__WORK ORDER__. What lines in the data hold the string "things"? Show them.

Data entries
------------------------------------------------

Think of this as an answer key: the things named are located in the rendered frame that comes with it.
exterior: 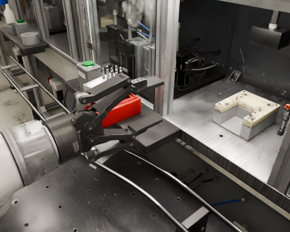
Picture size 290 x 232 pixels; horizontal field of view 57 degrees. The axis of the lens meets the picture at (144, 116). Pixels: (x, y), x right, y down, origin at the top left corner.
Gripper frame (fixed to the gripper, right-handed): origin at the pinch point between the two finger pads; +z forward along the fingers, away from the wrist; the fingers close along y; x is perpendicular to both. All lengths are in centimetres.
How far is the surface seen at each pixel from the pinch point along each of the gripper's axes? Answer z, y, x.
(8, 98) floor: 11, -112, 249
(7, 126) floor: -4, -112, 196
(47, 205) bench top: -19, -44, 28
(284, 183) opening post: 21.4, -18.7, -22.1
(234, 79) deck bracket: 63, -21, 21
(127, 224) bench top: -2.5, -44.5, 6.7
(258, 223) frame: 38, -56, -15
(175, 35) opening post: 24.9, 4.6, 18.6
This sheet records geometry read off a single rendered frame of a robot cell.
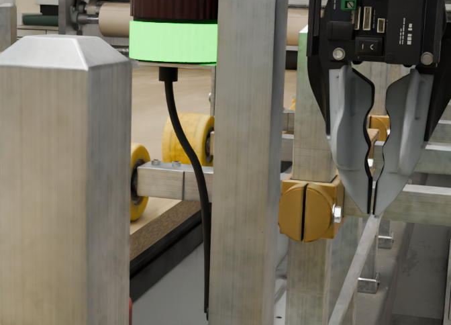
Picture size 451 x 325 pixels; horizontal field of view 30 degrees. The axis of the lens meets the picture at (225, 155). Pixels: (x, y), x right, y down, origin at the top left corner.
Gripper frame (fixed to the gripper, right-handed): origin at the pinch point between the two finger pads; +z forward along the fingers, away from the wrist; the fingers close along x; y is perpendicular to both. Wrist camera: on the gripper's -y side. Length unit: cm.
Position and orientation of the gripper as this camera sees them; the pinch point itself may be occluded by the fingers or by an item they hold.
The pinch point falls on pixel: (374, 191)
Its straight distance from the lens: 54.0
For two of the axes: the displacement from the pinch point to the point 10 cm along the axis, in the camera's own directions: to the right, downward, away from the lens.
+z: -0.4, 9.8, 1.7
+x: 9.6, 0.8, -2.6
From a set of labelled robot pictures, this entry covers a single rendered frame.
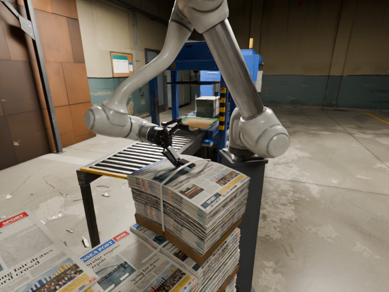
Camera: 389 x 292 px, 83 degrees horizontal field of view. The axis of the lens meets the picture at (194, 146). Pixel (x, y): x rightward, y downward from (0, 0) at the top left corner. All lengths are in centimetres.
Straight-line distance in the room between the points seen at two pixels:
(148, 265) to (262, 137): 63
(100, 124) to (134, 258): 49
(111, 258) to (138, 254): 9
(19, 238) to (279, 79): 958
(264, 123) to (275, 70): 892
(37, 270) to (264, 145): 78
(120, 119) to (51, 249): 49
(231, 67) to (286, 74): 898
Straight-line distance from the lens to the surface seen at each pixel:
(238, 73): 87
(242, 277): 167
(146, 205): 89
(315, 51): 992
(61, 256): 59
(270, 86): 983
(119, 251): 91
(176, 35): 99
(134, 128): 96
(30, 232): 70
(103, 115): 88
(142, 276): 82
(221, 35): 85
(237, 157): 115
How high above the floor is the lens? 144
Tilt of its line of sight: 19 degrees down
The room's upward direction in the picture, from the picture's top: straight up
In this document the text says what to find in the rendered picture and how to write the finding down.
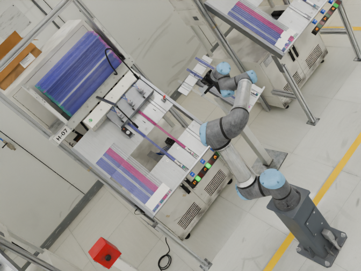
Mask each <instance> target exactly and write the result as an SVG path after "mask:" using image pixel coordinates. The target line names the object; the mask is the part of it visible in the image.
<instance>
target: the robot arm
mask: <svg viewBox="0 0 361 271"><path fill-rule="evenodd" d="M230 69H231V68H230V65H229V63H227V62H221V63H220V64H218V65H217V66H216V67H215V68H214V69H213V70H211V69H210V70H209V71H208V72H207V73H206V75H205V76H204V78H203V79H202V80H201V83H203V84H204V85H207V86H208V87H207V86H204V87H203V88H202V87H199V88H198V90H199V91H200V92H201V93H202V95H201V96H204V95H205V94H206V93H207V92H208V91H209V90H210V89H211V88H212V87H213V86H215V87H216V89H217V91H218V92H219V93H220V94H221V95H222V96H223V97H230V96H232V95H234V94H235V90H237V91H236V96H235V101H234V106H233V108H232V109H231V111H230V114H228V115H226V116H224V117H221V118H218V119H215V120H212V121H209V122H207V123H204V124H202V125H201V127H200V130H199V135H200V140H201V142H202V144H203V145H204V146H207V147H208V146H210V147H211V149H212V150H214V151H217V152H218V153H219V155H220V156H221V158H222V159H223V161H224V162H225V164H226V165H227V167H228V168H229V170H230V171H231V172H232V174H233V175H234V177H235V178H236V184H235V189H236V191H237V194H238V196H239V197H240V198H241V199H243V200H252V199H256V198H261V197H266V196H272V198H273V203H274V205H275V206H276V207H277V209H279V210H281V211H290V210H292V209H294V208H295V207H296V206H297V205H298V204H299V202H300V199H301V196H300V193H299V191H298V190H297V188H295V187H294V186H292V185H290V184H289V183H288V181H287V180H286V178H285V176H284V175H283V174H282V173H281V172H280V171H279V170H277V169H267V170H265V171H264V172H263V173H261V175H260V176H256V175H255V173H254V172H251V171H249V169H248V167H247V166H246V164H245V163H244V162H243V160H242V158H241V157H240V155H239V154H238V152H237V150H236V149H235V147H234V146H233V144H232V143H231V140H232V139H233V138H235V137H237V136H238V135H239V134H240V133H241V132H242V131H243V130H244V128H245V126H246V125H247V122H248V120H249V111H248V107H249V101H250V94H251V87H252V84H254V83H256V82H257V75H256V73H255V72H254V71H253V70H250V71H247V72H245V73H242V74H240V75H237V76H234V77H232V78H230V74H229V72H230Z"/></svg>
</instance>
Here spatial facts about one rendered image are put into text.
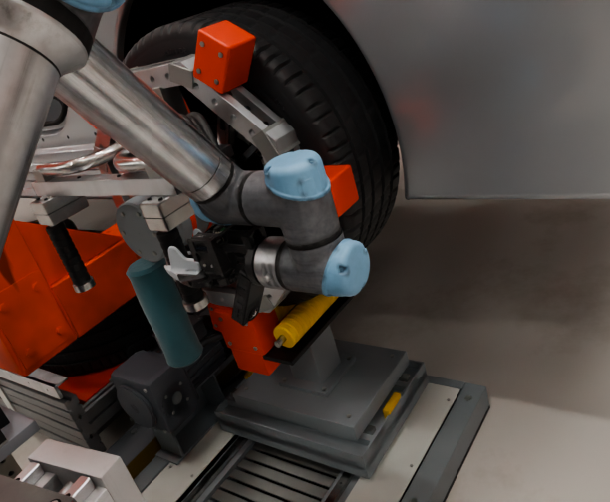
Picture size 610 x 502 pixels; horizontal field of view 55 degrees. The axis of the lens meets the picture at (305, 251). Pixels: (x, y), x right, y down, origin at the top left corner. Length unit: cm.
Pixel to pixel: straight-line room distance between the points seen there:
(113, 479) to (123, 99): 43
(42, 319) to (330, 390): 74
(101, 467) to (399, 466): 94
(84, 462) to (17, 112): 44
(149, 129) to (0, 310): 90
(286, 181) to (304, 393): 97
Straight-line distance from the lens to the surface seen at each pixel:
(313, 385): 158
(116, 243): 169
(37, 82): 48
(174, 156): 72
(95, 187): 109
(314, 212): 71
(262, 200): 74
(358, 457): 147
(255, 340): 133
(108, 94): 68
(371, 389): 154
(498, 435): 169
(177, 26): 121
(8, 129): 47
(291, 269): 77
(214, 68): 104
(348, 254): 73
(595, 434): 169
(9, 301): 153
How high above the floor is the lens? 121
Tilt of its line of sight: 25 degrees down
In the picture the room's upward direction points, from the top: 17 degrees counter-clockwise
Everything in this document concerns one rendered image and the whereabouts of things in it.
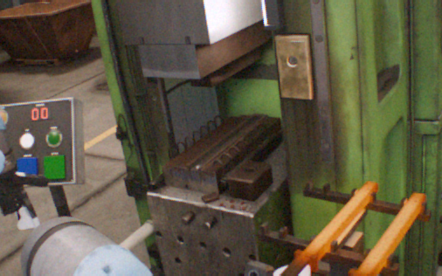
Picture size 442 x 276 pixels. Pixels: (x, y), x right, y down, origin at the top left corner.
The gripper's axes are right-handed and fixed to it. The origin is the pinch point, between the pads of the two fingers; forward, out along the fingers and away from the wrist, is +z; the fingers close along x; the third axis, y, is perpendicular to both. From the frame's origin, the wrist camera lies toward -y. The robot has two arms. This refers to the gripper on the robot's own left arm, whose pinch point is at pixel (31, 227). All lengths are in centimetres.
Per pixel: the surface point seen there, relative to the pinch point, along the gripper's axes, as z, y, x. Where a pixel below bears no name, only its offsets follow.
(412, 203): -10, -53, 88
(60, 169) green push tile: -6.8, -18.8, -13.1
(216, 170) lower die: -6, -47, 30
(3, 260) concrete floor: 93, -22, -151
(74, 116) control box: -20.7, -29.5, -15.8
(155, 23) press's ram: -49, -43, 19
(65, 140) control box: -14.7, -23.9, -15.3
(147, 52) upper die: -41, -42, 14
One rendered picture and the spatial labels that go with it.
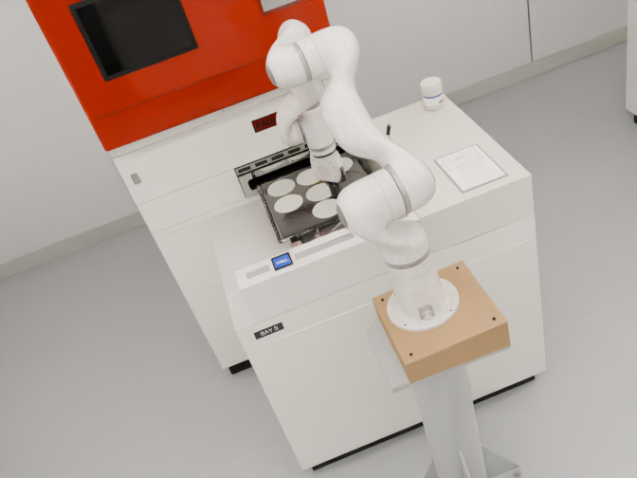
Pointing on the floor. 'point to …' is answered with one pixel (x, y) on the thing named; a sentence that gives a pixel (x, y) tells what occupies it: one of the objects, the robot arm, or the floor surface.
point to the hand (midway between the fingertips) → (335, 189)
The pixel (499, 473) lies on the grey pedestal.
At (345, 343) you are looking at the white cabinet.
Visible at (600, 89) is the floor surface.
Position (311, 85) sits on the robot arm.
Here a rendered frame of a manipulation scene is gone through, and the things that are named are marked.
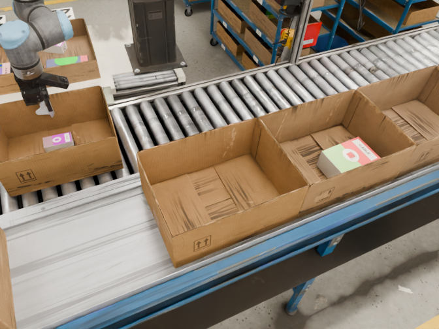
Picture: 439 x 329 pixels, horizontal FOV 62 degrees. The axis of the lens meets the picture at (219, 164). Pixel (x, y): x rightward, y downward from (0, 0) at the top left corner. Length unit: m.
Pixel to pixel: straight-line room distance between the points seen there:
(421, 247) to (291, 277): 1.21
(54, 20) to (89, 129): 0.44
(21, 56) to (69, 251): 0.62
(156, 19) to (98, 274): 1.12
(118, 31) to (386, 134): 1.47
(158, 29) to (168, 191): 0.86
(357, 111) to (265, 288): 0.69
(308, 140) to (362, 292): 1.02
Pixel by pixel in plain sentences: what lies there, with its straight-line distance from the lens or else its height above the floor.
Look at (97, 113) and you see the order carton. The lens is 1.58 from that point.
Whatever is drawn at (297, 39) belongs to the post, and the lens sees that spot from 1.89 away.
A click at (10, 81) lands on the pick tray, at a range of 1.82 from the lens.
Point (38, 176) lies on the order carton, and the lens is 1.37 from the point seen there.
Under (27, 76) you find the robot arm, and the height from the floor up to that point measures 1.06.
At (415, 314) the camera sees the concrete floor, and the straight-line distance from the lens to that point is 2.19.
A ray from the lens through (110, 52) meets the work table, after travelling 1.99.
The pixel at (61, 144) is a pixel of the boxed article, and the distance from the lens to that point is 1.48.
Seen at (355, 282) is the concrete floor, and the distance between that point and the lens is 2.12.
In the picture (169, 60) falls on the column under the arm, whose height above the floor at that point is 0.77.
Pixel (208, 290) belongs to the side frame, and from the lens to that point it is 1.06.
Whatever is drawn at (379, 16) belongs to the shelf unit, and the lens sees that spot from 3.10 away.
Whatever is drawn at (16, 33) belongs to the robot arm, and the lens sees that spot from 1.30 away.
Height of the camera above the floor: 1.81
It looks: 50 degrees down
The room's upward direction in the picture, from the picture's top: 5 degrees clockwise

------------------------------------------------

__PROBLEM SOLUTION__.
Think of this as an answer key: the things named are located in the rendered frame that comes with it.
Everything in this document concerns one rendered image and the whereabouts of things in it.
Here a rendered frame of a manipulation scene is gone through, and the things that are named are marked.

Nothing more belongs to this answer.